▶ [TASK DETAILS]: Where the line with "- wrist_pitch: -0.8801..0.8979" appears below, start writing out lines exactly, and finish with the line with "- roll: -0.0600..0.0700", which is included; write out nothing else.

▶ [STORED DATA]:
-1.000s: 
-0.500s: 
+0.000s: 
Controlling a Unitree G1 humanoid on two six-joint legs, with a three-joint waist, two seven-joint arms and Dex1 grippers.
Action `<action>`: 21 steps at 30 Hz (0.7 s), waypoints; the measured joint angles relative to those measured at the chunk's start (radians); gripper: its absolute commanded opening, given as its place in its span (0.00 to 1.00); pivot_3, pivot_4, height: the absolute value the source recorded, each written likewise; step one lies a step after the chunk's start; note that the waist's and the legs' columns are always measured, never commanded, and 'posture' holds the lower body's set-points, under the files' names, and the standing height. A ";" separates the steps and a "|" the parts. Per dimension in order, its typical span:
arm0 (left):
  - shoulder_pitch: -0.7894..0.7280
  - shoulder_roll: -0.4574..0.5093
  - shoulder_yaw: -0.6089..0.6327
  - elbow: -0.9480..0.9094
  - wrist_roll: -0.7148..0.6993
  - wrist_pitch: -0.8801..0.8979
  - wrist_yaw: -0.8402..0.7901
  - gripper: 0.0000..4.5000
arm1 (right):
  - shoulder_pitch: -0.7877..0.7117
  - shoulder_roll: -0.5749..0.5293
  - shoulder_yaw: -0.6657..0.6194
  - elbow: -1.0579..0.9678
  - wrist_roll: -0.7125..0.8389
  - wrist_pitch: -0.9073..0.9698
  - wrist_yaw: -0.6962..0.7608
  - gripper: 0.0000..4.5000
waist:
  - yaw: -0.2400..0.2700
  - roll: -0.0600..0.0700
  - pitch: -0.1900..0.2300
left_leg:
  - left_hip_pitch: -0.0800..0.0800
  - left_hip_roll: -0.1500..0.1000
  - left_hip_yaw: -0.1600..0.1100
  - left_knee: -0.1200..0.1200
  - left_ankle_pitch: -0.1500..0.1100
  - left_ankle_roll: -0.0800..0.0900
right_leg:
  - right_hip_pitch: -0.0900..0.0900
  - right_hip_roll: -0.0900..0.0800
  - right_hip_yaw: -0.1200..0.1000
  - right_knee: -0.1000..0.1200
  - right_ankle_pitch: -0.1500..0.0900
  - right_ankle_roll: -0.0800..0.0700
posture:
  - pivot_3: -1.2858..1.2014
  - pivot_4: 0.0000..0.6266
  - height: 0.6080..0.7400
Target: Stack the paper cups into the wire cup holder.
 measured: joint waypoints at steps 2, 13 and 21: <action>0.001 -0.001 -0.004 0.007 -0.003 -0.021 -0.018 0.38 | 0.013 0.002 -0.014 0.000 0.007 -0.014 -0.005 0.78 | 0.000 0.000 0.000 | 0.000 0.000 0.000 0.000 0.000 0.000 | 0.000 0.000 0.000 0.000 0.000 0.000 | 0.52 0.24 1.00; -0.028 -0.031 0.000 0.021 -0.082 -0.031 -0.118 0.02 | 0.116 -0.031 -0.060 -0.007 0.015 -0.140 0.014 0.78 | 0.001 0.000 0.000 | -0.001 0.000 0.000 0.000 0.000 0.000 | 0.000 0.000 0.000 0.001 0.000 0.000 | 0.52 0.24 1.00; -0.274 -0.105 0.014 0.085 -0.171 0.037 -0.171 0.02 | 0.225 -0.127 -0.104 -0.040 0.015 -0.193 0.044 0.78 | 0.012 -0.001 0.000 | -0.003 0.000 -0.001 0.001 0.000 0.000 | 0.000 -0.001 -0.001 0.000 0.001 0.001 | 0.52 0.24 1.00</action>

▶ [SOLVED PROBLEM]:
  - wrist_pitch: -0.8801..0.8979
  - wrist_yaw: -0.8402..0.7901
  - gripper: 0.0000..4.5000
arm1 (right):
  - shoulder_pitch: -0.7877..0.7117
  - shoulder_roll: -0.5749..0.5293
  - shoulder_yaw: -0.6657..0.6194
  - elbow: -1.0579..0.9678
  - wrist_roll: -0.7125..0.8389
  - wrist_pitch: -0.9073..0.9698
  - wrist_yaw: -0.6962..0.7608
  - gripper: 0.0000..4.5000
waist:
  - yaw: -0.2400..0.2700
  - roll: -0.0600..0.0700

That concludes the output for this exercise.